In the “hemicellulose metabolic process” ontogeny there are genes involved in glucuronoxylan biosynthesis (the principal hemicellulose in dicots’ secondary cell walls44). IRX8/GAUT12 (irregular xylem 8/galacturonosyl transferase 12), IRX9, IRX10/GUT2 (glucuronosyl transferase 2) and PGSIP3/GUX2 (plant glycogenin-like starch initiation protein 3/glucuronic acid substitution of xylan 2) were upregulated 3.2, 4.5, 4.8 and 5.4 times respectively at the MID as compared to the TOP (Suppl. Dataset File). IRX8 belongs to the glycosyltransferase (GT) family 8 and is involved in the synthesis of the reducing end tetrasaccharide of glucuronoxylans, while IRX9 is a GT43 involved in xylan backbone elongation45; IRX10 is a GT47 also involved in the elongation of the xylan backbone46. GUX2 is a Golgi-localized GT8 with xylan glucuronosyltransferase activity. At the MID, the upregulation of two contigs, annotated as ASD1/ARAF1 (which codes for a bifunctional α-L-arabinofuranosidase/β-D-xylosidase), was also observed (FC ca. 10 between MID and TOP). ARAF1 was shown to act in vivo on arabinan-containing pectins47 and its upregulation at the MID suggests cell wall remodelling associated with the deposition of secondary cell walls. Taking into account the upregulation of genes involved in xylan biosynthesis together with ARAF1 and considering the proof for the existence of a covalent link between hemicelluloses and pectins via an arabinogalactan protein (APAP148), it is reasonable to hypothesize the presence of a similar association in the cell walls of bast fibres. ARAF1 may therefore participate in the remodelling of pectins at the onset of secondary cell wall deposition.
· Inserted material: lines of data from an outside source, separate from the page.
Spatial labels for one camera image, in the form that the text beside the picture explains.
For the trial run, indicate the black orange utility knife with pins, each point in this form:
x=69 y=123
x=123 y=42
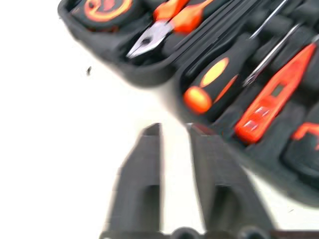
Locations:
x=306 y=147

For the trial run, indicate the orange voltage tester pen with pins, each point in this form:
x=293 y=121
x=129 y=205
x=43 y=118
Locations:
x=271 y=99

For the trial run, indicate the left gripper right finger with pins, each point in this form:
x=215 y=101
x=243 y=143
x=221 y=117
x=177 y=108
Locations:
x=221 y=184

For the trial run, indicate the orange black tape measure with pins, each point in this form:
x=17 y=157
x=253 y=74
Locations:
x=107 y=12

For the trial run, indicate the black tool case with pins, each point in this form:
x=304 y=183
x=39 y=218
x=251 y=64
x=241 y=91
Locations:
x=154 y=69

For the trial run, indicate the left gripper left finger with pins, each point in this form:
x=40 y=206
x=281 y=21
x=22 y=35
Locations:
x=139 y=179

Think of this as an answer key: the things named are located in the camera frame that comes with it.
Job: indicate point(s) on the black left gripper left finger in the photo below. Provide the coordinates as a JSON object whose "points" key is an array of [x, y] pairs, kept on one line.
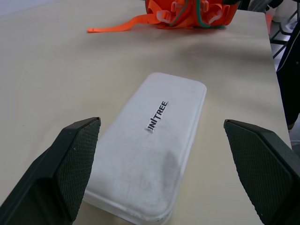
{"points": [[54, 178]]}

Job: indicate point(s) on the black chair frame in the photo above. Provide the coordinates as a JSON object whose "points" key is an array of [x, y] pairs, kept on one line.
{"points": [[280, 25]]}

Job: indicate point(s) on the orange bag with strap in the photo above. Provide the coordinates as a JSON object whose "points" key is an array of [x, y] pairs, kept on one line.
{"points": [[187, 14]]}

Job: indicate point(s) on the person in dark clothing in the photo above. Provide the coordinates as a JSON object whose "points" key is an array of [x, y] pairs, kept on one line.
{"points": [[289, 77]]}

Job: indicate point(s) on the white Unitree case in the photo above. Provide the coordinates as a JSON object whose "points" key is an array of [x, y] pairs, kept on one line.
{"points": [[145, 152]]}

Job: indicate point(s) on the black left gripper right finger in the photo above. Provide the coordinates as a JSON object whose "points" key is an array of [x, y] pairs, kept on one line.
{"points": [[264, 173]]}

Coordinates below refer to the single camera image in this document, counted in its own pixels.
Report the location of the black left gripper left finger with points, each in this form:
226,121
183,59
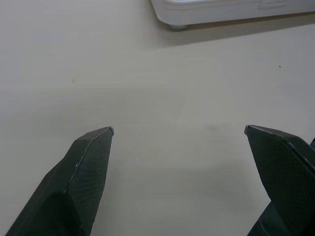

A contig annotated as IRX1/CesA8 showed upregulation at the MID (FC MID vs TOP ca. 11): this result indicates that at the internode containing the snap point major molecular events related to cell wall biosynthesis take place with, notably, the upregulation of transcripts related to both cellulosic and non-cellulosic polysaccharide deposition.
Three genes coding for H+-ATPases (HA3, 5, 6) were upregulated at the MID: these genes may be associated with fibre elongation via the accumulation of osmotically-active compounds maintaining turgor pressure, or the acidification of the apoplast, in a manner analogous to the mechanism invoked for cotton fibre elongation49.
Among the contigs encoding TFs upregulated at the MID there is IBH1 (ILI1 binding bHLH 1 protein) with the highest FC increase in expression as compared to the TOP (ca. 34; Suppl. Dataset File). IBH1 is a negative regulator of cell elongation50 and its higher expression at the MID may indicate a function in the shift from elongation to thickening in bast fibres. A contig coding for a PLATZ TF also peaked at the MID (MID vs TOP FC > 13): PLATZ TFs were proposed to act as negative regulators of cell proliferation51 and may contribute to the transition of bast fibres from a phase of active division to secondary growth.
Among the contigs showing the highest FC increase between MID and TOP is a putative acid phosphatase (AT1G04040): notably, the corresponding protein in thale cress was found associated to the cell wall fraction52. This phosphatase may be involved in cell wall-related processes in bast fibres during the transition from elongation to thickening and is therefore an interesting candidate for further analysis.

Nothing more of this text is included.